RECORDED INFORMATION:
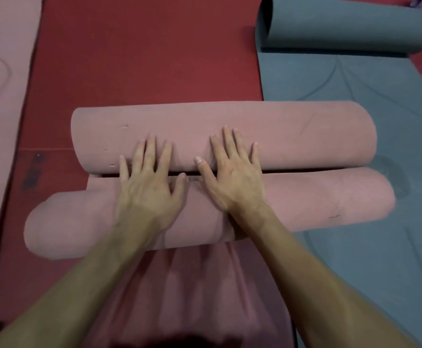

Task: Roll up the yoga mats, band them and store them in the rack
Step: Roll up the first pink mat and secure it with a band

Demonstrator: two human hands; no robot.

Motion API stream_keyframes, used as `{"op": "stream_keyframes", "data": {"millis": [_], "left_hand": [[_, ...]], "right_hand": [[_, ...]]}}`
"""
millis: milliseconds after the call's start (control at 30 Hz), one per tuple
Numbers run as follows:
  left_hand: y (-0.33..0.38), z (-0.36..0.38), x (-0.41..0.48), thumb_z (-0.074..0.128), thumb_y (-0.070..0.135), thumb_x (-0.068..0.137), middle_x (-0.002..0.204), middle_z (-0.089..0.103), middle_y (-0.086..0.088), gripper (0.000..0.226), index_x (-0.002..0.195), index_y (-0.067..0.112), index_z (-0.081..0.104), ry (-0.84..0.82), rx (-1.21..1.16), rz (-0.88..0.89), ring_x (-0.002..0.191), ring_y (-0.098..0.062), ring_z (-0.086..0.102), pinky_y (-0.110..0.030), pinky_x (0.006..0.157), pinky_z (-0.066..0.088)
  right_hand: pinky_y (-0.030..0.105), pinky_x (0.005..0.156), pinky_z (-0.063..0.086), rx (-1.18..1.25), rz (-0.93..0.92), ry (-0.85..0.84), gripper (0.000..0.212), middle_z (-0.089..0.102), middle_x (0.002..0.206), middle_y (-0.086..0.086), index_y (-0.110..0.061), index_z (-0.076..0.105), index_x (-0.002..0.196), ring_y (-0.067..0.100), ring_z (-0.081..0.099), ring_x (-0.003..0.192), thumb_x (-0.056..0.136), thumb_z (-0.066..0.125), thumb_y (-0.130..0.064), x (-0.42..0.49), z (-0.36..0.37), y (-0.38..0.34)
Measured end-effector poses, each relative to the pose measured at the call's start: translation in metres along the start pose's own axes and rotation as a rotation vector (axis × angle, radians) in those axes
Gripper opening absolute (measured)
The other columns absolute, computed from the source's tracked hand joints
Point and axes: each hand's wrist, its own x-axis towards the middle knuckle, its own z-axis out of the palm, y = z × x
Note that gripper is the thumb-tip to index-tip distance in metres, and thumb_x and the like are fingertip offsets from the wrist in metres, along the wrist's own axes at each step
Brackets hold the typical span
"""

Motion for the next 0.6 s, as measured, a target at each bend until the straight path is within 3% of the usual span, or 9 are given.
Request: {"op": "stream_keyframes", "data": {"millis": [167, 433, 500, 600], "left_hand": [[-0.002, -0.001, 0.019, 0.02, 0.059, 0.094, 0.175, -0.006, -0.004, 0.081, 0.167, 0.026, 0.008, -0.095, 0.043, -0.019, 0.161, -0.019, -0.009, -0.055, 0.129, 0.0], [-0.003, 0.0, 0.027, 0.027, 0.054, 0.096, 0.175, -0.006, -0.006, 0.08, 0.167, 0.024, 0.007, -0.054, 0.041, 0.003, 0.161, -0.021, -0.008, -0.055, 0.129, 0.0], [-0.003, 0.0, 0.031, 0.029, 0.053, 0.096, 0.175, -0.005, -0.007, 0.081, 0.167, 0.023, 0.008, -0.052, 0.045, 0.005, 0.161, -0.023, -0.007, -0.055, 0.129, 0.001], [-0.002, 0.0, 0.037, 0.034, 0.049, 0.095, 0.175, 0.003, -0.01, 0.079, 0.167, 0.02, 0.016, 0.007, 0.041, 0.016, 0.161, -0.025, -0.002, -0.056, 0.129, 0.004]], "right_hand": [[0.059, 0.127, 0.001, -0.013, -0.001, -0.007, 0.082, 0.01, 0.174, 0.007, -0.02, 0.024, 0.164, 0.024, 0.003, 0.161, 0.098, 0.013, -0.067, 0.015, 0.0, 0.0], [0.062, 0.126, 0.016, -0.008, -0.133, 0.233, 0.075, 0.036, 0.165, 0.014, -0.007, 0.043, 0.156, 0.031, 0.028, 0.156, 0.104, 0.028, -0.058, -0.001, -0.004, -0.008], [0.063, 0.126, 0.014, -0.021, -0.104, 0.15, 0.077, 0.031, 0.168, 0.012, -0.012, 0.041, 0.158, 0.03, 0.022, 0.158, 0.102, 0.024, -0.063, -0.004, -0.004, -0.009], [0.062, 0.127, 0.004, -0.024, -0.023, -0.055, 0.081, 0.01, 0.175, 0.003, -0.021, 0.025, 0.164, 0.023, 0.0, 0.161, 0.101, 0.015, -0.07, 0.012, -0.005, -0.006]]}}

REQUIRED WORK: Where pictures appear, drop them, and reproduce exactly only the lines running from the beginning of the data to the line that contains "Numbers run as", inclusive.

RESULT OF THE EXERCISE:
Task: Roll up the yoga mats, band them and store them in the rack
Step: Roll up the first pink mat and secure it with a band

Demonstrator: two human hands; no robot.

Motion API stream_keyframes, used as `{"op": "stream_keyframes", "data": {"millis": [_], "left_hand": [[_, ...]], "right_hand": [[_, ...]]}}`
"""
millis: milliseconds after the call's start (control at 30 Hz), one per tuple
Numbers run as follows:

No further output is required for this exercise.